What is being asked
Directions for the data below: repeat exactly the lines from the one with "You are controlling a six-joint" through the one with "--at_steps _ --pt", both included, and omit all pictures.

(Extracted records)
--------------------------------------------------

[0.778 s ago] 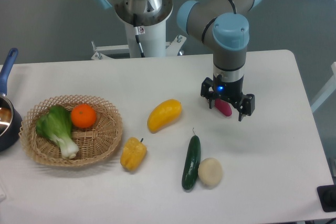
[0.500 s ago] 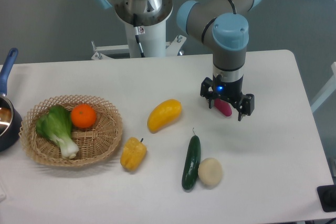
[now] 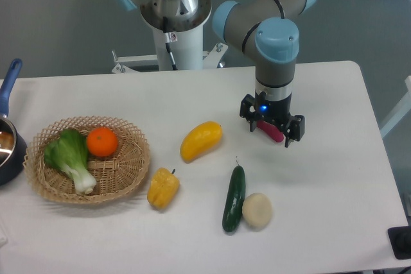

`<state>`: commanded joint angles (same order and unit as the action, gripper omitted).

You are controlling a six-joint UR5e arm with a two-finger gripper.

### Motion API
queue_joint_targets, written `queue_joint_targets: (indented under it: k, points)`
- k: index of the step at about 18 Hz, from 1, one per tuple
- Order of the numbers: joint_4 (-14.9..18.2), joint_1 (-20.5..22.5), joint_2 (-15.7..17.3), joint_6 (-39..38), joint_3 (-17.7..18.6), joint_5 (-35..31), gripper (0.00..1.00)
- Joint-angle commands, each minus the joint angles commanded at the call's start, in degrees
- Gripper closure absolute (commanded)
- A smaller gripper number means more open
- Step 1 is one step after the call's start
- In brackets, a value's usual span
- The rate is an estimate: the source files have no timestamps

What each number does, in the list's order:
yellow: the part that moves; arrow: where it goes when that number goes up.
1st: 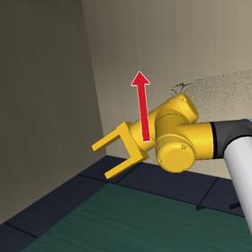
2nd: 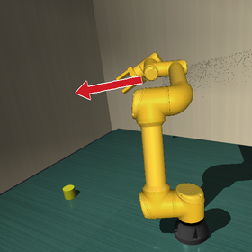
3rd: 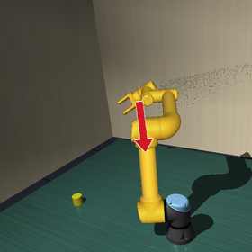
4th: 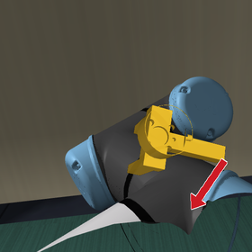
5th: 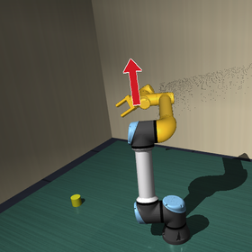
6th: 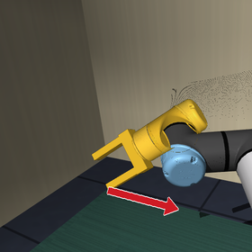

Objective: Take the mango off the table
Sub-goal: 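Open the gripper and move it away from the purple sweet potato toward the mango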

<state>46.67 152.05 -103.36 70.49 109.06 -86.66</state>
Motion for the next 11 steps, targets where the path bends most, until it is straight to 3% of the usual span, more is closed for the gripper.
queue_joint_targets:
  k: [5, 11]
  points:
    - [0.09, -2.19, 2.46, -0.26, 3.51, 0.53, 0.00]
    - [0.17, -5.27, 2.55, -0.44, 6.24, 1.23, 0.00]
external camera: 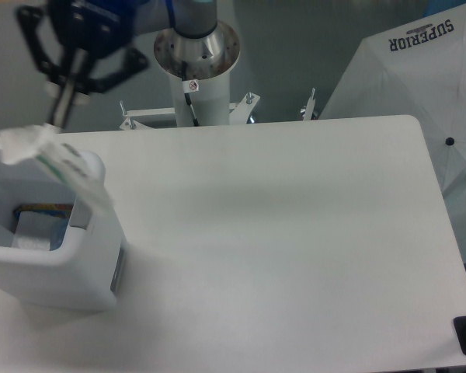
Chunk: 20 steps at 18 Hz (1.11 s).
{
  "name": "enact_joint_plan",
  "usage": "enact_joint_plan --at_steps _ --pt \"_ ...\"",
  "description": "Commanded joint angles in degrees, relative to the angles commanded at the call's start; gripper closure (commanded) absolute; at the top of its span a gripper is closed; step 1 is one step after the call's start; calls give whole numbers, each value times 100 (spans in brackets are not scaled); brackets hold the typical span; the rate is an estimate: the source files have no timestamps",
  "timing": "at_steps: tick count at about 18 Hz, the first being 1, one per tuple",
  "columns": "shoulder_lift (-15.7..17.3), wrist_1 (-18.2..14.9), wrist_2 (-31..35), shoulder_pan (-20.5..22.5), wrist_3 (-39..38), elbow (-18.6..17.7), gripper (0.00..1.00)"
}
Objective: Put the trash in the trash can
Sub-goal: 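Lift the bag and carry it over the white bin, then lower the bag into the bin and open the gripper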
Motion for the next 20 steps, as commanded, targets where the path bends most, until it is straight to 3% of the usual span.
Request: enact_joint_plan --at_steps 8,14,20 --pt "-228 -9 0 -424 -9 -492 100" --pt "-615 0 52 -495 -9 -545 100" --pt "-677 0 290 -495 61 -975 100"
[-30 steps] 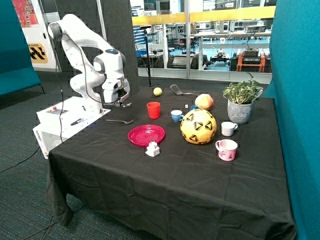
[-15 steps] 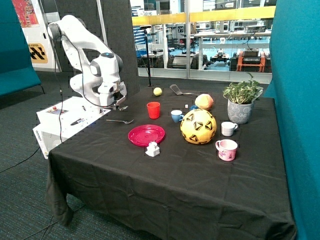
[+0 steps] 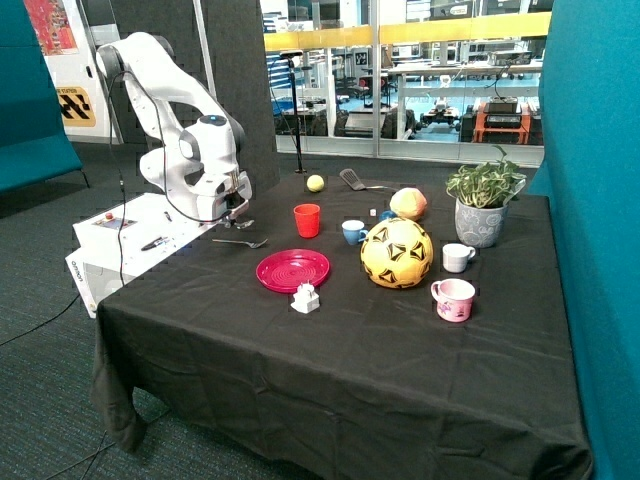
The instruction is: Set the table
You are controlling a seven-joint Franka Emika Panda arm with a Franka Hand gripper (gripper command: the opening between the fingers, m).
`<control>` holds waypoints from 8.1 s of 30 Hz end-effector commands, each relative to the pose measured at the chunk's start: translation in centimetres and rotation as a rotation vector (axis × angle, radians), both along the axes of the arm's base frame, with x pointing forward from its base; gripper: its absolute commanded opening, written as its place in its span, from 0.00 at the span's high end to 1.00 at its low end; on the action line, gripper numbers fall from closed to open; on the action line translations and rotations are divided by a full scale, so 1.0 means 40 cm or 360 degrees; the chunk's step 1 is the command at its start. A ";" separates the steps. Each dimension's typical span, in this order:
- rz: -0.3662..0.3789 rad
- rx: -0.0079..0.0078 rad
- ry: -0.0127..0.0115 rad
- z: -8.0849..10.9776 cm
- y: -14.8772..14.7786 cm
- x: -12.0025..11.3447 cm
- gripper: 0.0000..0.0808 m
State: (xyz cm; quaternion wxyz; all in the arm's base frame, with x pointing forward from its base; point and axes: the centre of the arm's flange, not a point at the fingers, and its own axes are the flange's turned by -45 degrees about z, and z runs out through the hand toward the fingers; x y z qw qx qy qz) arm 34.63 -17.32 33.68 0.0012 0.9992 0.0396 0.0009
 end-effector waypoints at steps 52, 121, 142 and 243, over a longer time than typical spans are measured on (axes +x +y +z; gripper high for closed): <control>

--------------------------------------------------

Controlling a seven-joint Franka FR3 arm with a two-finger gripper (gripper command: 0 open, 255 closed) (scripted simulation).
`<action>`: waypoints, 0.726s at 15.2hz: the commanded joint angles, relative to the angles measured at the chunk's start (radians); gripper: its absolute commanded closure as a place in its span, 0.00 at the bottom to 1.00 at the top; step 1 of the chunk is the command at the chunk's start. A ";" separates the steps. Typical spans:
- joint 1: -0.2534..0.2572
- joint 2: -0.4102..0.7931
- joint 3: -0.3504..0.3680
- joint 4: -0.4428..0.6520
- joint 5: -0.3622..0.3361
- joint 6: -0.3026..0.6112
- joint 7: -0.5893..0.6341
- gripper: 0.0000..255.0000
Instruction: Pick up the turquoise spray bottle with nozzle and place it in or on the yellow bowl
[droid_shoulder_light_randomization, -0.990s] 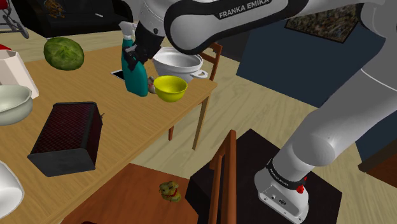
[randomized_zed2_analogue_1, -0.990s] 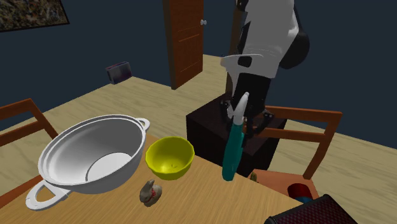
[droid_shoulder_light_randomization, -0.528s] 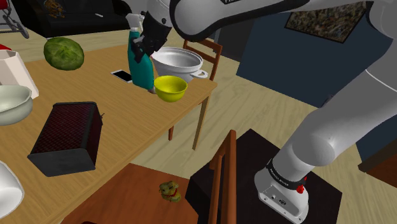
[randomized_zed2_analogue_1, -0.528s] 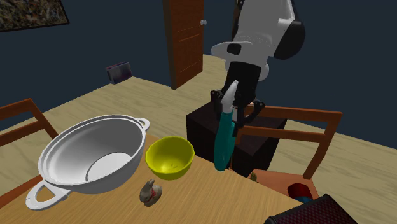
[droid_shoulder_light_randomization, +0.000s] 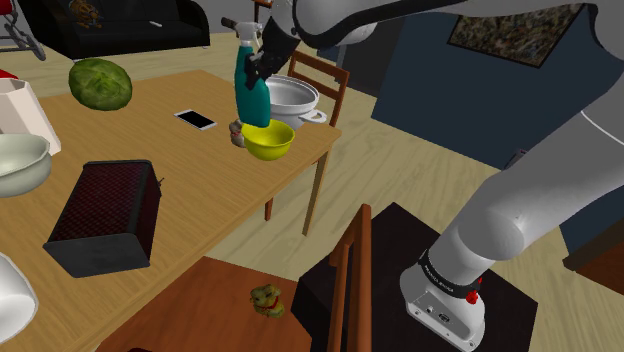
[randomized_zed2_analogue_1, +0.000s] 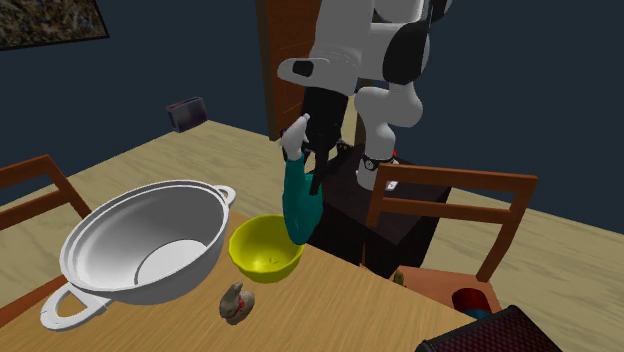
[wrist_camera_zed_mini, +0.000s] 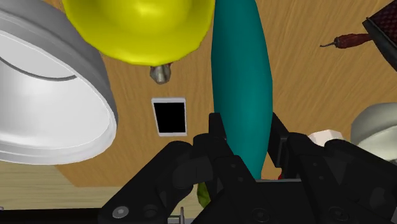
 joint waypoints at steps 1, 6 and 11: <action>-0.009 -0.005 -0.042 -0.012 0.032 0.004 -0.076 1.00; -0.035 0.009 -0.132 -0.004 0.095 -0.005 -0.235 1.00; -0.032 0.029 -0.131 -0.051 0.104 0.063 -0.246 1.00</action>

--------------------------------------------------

Completed exercise
You are controlling a six-joint UR5e arm with a two-finger gripper.

### Motion API
queue_joint_targets, written `queue_joint_targets: (indented under it: k, points)`
- k: index of the step at about 18 Hz, from 1, one per tuple
- Order of the numbers: joint_4 (-14.9..18.2), joint_1 (-20.5..22.5), joint_2 (-15.7..17.3), joint_6 (-39..38), joint_3 (-17.7..18.6), joint_5 (-35..31), gripper (0.00..1.00)
- Joint-angle commands, each minus the joint angles commanded at the call's start, in degrees
- Gripper closure absolute (commanded)
- A smaller gripper number means more open
- Step 1 is one step after the call's start
- In brackets, a value's usual span
- The rate is an estimate: the source files have no timestamps

What each number does, in the list's order:
yellow: the part that moves; arrow: where it goes when that number goes up.
1st: 
2nd: 
3rd: 
4th: 
5th: 
6th: 

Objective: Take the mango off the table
Sub-goal: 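Open the gripper and move it away from the purple sweet potato toward the mango
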
<state>46.67 152.05 -103.36 70.49 109.06 -86.66</state>
Motion for the next 11 steps, targets where the path bends most, until it is straight to 3% of the usual span, more is closed for the gripper.
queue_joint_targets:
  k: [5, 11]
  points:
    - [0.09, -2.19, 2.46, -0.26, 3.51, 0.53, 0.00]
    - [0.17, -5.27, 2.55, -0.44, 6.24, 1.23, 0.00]
external camera: 
Chunk: 20 steps at 18 Hz (1.11 s).
{
  "name": "enact_joint_plan",
  "usage": "enact_joint_plan --at_steps _ --pt \"_ ...\"",

This response is complete, and nothing else is pending.